*** Records shown ***

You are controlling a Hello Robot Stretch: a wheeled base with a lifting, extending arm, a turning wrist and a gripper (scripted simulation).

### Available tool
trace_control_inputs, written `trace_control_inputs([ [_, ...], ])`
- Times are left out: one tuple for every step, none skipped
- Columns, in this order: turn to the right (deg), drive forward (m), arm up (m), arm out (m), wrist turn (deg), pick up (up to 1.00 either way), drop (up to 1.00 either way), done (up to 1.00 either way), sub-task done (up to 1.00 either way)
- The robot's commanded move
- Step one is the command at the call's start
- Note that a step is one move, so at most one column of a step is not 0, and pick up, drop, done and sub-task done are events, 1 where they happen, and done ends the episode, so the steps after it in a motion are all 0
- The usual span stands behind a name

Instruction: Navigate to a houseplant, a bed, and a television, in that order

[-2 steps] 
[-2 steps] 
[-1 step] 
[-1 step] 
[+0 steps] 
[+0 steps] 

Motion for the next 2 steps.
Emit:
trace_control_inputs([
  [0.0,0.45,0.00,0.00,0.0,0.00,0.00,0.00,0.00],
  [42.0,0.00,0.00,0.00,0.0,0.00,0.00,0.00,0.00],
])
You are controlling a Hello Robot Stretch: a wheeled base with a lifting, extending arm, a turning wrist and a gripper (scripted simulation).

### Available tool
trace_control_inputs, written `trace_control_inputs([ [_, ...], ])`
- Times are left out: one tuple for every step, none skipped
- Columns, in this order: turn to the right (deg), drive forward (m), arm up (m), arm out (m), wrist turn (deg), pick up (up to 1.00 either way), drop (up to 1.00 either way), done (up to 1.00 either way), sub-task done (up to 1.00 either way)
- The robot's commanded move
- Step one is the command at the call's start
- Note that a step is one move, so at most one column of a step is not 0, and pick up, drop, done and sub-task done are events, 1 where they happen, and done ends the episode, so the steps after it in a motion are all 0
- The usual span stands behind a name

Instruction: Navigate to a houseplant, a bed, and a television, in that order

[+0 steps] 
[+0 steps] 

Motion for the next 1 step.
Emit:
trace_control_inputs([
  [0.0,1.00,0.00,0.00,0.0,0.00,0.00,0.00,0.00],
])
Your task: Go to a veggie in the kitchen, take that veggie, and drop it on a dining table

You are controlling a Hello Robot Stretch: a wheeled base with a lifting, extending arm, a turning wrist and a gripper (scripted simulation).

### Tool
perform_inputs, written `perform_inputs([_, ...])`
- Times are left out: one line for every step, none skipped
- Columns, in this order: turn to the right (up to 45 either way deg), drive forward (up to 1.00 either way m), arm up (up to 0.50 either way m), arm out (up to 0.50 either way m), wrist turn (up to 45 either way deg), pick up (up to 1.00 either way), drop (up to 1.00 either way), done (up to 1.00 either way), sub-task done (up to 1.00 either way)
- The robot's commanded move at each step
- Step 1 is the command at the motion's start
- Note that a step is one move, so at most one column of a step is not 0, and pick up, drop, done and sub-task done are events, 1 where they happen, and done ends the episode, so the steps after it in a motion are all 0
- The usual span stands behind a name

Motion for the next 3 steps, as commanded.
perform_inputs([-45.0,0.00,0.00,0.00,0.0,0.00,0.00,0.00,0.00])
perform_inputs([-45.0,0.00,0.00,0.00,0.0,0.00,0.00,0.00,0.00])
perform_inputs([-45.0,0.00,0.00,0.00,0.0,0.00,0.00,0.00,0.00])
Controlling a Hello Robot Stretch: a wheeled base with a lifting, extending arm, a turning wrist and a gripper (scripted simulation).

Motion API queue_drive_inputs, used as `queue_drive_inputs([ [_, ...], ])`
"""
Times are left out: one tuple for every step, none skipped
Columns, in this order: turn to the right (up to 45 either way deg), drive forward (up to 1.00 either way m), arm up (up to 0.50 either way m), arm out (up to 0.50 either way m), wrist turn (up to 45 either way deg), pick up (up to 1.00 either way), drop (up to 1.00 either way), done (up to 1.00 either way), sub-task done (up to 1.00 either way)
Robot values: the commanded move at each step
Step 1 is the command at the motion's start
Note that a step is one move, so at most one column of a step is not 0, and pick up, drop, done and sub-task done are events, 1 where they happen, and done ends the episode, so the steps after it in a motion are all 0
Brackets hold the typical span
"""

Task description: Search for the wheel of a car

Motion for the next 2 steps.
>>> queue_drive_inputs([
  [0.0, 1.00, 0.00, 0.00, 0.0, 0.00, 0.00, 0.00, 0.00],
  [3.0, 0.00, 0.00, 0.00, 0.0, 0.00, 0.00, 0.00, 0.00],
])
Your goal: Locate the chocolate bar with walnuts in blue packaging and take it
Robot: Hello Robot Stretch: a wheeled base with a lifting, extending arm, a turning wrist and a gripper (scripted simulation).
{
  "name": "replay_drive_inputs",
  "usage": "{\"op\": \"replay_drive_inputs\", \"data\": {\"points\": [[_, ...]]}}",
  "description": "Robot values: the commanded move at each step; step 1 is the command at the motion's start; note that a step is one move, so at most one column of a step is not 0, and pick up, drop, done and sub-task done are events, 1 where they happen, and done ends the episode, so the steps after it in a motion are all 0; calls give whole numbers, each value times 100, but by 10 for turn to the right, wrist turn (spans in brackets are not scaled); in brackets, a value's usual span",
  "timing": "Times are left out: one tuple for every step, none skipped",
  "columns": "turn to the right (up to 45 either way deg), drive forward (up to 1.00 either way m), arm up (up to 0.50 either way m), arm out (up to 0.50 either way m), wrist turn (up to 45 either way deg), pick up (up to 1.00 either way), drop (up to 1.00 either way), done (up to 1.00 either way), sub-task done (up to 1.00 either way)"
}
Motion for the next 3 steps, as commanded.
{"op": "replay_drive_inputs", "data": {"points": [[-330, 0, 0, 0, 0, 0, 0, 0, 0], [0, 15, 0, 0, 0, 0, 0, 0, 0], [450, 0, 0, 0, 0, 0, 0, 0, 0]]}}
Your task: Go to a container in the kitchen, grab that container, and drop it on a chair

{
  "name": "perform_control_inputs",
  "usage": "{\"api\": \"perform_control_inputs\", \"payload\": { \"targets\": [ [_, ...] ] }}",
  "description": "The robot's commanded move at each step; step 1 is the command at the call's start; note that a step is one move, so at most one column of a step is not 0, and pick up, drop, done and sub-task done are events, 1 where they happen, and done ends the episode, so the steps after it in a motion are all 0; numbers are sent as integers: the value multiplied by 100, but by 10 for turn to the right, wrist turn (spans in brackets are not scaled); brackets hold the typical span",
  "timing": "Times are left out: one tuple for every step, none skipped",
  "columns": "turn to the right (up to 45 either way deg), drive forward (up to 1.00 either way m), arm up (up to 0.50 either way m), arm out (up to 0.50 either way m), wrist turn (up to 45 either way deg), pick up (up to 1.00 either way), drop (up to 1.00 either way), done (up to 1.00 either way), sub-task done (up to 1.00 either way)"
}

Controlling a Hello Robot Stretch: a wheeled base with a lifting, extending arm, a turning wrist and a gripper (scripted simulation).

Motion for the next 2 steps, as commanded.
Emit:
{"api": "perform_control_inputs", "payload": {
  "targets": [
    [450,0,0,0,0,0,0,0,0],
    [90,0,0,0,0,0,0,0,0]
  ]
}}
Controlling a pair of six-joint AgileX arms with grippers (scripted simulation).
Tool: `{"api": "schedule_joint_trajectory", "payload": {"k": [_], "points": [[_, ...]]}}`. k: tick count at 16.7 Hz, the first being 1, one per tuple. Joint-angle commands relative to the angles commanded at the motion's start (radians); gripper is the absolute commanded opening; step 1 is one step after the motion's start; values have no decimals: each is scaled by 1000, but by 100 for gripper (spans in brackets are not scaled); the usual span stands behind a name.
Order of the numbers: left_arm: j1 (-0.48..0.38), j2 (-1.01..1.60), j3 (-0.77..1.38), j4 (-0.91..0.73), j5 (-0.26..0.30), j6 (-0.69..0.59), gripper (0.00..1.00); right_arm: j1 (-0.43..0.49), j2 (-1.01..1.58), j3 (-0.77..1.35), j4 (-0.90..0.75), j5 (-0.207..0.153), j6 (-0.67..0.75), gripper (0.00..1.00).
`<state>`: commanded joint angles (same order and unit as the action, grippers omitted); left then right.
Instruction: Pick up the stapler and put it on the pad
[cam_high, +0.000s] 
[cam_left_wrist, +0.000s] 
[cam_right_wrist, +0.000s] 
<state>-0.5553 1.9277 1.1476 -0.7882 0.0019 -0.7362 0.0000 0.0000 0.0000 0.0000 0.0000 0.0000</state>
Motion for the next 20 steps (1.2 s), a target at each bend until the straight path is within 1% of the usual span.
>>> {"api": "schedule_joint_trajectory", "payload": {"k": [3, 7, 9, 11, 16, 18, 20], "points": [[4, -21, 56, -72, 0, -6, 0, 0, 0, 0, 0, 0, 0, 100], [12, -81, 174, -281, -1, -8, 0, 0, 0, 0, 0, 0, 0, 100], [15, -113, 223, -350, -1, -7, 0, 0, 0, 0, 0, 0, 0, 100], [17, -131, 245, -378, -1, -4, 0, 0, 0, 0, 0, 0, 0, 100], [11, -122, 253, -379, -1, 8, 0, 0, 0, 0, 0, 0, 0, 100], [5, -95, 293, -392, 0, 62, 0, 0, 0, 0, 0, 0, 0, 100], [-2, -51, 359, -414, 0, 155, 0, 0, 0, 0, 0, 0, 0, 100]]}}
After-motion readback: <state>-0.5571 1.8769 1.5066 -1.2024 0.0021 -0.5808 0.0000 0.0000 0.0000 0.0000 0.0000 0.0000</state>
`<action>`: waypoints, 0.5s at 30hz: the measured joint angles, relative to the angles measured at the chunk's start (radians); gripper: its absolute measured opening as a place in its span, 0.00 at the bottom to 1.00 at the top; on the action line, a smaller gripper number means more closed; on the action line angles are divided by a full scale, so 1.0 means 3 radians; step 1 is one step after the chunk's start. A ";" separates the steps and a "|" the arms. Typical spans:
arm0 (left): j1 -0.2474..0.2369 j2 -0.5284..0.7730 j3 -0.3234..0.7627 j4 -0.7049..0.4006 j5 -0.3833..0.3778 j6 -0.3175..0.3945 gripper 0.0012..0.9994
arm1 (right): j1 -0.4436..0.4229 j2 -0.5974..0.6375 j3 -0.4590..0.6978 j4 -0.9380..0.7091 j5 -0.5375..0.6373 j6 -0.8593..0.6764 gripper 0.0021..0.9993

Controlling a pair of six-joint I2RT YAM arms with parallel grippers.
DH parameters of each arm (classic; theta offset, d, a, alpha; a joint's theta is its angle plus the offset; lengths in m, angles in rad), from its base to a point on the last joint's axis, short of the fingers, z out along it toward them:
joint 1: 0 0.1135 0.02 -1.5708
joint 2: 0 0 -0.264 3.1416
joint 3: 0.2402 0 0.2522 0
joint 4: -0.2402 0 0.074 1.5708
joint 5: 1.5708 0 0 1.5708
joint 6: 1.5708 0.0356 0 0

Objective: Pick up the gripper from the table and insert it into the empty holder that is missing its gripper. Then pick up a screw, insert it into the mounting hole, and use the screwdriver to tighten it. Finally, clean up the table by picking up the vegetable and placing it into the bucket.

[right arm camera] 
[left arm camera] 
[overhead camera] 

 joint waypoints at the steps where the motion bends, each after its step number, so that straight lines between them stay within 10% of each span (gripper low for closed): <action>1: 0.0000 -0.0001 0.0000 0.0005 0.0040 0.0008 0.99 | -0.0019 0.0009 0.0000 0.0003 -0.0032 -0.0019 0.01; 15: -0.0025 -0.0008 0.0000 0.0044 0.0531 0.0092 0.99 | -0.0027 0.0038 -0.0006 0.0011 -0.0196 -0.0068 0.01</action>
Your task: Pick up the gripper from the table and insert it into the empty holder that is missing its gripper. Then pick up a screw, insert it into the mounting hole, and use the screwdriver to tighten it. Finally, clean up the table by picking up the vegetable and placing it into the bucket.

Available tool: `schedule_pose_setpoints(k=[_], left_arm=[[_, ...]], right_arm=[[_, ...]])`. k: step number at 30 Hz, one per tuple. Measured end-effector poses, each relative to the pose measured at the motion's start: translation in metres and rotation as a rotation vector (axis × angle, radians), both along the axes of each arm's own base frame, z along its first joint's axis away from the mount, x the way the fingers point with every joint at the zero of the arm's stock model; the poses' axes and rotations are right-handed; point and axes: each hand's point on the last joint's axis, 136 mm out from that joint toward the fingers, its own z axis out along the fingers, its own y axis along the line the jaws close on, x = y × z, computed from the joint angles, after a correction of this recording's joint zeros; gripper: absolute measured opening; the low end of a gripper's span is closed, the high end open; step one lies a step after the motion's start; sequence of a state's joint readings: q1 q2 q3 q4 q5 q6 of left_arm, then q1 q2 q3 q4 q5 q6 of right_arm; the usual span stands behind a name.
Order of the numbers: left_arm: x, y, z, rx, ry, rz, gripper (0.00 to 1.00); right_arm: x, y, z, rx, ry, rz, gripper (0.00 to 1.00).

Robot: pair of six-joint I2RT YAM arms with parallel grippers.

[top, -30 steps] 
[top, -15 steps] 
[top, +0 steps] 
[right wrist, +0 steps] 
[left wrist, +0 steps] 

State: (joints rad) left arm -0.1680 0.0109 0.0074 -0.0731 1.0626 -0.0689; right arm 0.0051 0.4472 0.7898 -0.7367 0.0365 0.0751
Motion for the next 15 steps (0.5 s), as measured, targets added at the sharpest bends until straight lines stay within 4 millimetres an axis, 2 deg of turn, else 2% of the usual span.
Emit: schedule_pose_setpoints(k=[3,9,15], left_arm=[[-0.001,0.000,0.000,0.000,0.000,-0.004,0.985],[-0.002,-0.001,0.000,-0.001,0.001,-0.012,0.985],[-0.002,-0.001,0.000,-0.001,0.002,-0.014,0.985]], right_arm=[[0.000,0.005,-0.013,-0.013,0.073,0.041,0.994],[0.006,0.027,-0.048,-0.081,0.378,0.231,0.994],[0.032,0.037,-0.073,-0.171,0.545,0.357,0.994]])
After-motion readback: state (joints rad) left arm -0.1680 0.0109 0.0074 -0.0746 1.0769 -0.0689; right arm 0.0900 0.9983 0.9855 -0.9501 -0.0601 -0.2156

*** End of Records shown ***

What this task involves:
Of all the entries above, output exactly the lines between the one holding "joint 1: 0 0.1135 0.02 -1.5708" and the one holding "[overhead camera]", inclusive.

Written reply:
joint 1: 0 0.1135 0.02 -1.5708
joint 2: 0 0 -0.264 3.1416
joint 3: 0.2402 0 0.2522 0
joint 4: -0.2402 0 0.074 1.5708
joint 5: 1.5708 0 0 1.5708
joint 6: 1.5708 0.0356 0 0

Objective: Pick up the gripper from the table and insert it into the empty holder that is missing its gripper. Then pick up a screw, insert it into the mounting hole, and use the screwdriver to tighten it. Finally, clean up the table by picking up the vegetable and placing it into the bucket.

[right arm camera] 
[left arm camera] 
[overhead camera] 

With that, the exercise is done.